Le gouvernement kenyan s’apprête à élargir sa fiscalité sur les services numériques, ciblant directement des acteurs majeurs comme Visa, Mastercard et Microsoft. Cette réforme, intégrée dans le projet de loi de finances 2026, vise à redéfinir la notion de « redevance » dans le code des impôts pour inclure les plateformes de paiement, les services logiciels et les infrastructures numériques essentielles à l’économie kenyanne. Une mesure qui pourrait alourdir les coûts des services technologiques transfrontaliers dans l’un des écosystèmes numériques les plus dynamiques d’Afrique.

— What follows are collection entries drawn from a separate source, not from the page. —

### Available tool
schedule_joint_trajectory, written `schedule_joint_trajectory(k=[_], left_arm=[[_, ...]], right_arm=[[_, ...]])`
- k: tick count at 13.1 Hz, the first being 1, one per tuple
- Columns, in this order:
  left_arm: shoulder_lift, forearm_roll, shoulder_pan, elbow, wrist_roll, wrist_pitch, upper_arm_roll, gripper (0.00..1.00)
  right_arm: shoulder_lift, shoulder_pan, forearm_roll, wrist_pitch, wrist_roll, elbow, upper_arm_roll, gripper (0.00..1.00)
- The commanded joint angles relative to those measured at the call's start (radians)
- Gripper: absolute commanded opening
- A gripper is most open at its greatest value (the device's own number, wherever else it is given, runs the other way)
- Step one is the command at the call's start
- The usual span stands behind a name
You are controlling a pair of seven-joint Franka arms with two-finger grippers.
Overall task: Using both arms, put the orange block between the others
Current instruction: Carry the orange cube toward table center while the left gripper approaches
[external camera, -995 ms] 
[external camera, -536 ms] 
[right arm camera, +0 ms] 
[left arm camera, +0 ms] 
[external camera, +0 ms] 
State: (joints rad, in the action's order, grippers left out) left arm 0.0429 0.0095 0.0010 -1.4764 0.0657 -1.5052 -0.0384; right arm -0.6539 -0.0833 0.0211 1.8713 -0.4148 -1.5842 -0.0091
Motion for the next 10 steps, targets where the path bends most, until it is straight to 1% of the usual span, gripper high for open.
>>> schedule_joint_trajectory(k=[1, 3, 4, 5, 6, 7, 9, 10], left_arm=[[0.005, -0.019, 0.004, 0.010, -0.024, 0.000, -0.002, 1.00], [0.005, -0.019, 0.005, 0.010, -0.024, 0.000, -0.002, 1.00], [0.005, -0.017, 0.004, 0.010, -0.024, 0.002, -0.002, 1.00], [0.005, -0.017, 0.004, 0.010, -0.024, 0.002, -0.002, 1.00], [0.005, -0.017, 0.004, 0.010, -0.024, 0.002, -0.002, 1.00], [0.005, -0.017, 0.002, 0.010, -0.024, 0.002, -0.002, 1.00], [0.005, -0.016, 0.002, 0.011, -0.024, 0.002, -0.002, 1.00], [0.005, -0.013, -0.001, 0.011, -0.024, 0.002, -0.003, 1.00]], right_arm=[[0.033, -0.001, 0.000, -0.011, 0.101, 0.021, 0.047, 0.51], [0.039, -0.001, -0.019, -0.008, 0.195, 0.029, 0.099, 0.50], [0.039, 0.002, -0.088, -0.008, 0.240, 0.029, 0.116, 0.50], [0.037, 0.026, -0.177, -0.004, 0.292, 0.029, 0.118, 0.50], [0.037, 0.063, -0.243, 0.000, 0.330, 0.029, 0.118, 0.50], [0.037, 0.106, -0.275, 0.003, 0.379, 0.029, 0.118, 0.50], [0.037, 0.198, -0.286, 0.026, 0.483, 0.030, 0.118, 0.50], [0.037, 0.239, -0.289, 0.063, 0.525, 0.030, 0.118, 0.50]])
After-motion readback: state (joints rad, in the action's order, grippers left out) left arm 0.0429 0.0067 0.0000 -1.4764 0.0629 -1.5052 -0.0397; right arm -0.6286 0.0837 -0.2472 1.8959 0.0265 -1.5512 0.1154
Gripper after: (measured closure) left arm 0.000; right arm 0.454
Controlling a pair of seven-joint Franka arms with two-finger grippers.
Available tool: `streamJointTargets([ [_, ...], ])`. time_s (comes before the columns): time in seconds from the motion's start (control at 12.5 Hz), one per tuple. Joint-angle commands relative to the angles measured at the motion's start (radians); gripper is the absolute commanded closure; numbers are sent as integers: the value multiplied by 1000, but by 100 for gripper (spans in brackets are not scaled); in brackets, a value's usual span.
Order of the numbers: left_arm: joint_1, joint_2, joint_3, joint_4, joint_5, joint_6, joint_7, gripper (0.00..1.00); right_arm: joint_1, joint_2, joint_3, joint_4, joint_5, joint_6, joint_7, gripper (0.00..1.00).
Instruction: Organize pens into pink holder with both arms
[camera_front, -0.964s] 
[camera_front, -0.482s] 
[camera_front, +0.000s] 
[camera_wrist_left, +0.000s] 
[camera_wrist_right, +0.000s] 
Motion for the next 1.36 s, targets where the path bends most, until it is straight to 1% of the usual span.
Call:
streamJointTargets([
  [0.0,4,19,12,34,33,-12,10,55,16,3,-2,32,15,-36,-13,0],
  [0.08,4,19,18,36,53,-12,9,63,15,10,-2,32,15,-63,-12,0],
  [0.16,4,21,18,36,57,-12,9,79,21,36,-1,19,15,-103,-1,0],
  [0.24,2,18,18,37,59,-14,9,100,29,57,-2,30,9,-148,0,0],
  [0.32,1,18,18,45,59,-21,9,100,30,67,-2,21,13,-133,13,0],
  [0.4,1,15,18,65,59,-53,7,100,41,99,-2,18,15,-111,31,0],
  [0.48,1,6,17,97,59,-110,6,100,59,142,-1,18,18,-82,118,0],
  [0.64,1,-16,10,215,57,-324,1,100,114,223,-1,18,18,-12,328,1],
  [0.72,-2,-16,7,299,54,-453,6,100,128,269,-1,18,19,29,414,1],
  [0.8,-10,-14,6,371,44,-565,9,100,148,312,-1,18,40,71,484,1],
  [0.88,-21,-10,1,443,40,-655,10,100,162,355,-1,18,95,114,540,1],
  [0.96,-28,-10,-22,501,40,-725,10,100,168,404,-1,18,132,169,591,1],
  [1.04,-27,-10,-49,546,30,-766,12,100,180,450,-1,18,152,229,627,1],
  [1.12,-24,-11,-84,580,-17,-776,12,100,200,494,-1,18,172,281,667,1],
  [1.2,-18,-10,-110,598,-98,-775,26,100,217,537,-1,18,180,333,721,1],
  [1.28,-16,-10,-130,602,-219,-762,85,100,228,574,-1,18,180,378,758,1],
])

Un élargissement stratégique de la fiscalité
Les amendements proposés étendent le champ des redevances aux paiements liés aux « plateformes numériques propriétaires, réseaux de paiement, schémas de cartes de paiement, systèmes de traitement, de compensation ou de règlement ». Par ailleurs, les frais liés aux logiciels - qu’il s’agisse de licences, développement, maintenance ou support - seront désormais soumis à cette taxation. Actuellement, les redevances concernent principalement l’utilisation de droits d’auteur, brevets ou équipements industriels.
Cette réforme s’inscrit dans une stratégie plus large du Kenya pour accroître ses recettes fiscales issues de l’économie numérique. Le pays avait déjà instauré des taxes sur les services numériques, les créateurs de contenu en ligne et les fournisseurs d’actifs virtuels ces dernières années.
Impacts potentiels sur l’écosystème technologique
Les banques utilisant les réseaux Visa et Mastercard pourraient voir leurs frais de traitement et de règlement soumis à un contrôle fiscal accru. De même, les startups et entreprises utilisant des solutions logicielles de Microsoft, Oracle ou Amazon Web Services (AWS) pourraient subir une hausse des coûts si ces fournisseurs répercutent la taxe supplémentaire.
Le projet de loi ouvre également la voie à d’éventuels conflits avec les multinationales concernant l’interprétation des accords de double imposition. Ces entreprises pourraient contester le fait que certains frais de plateforme ou de traitement soient considérés comme des redevances.
Débats et défis à venir
Le parlement kenyan a lancé une consultation publique sur ce projet de loi, prélude à des débats animés. Les propositions pourraient affecter consommateurs, entreprises et investisseurs dans un contexte de montée des critiques publiques. Le défi pour les autorités sera de concilier cette recherche de nouvelles recettes fiscales avec la nécessité de préserver un écosystème technologique qu’elles ont mis des années à positionner comme moteur régional d’innovation et d’investissement.
Cette réforme illustre la tension croissante entre les besoins budgétaires des États africains et le développement de leurs économies numériques, en pleine expansion mais fortement dépendantes des infrastructures étrangères.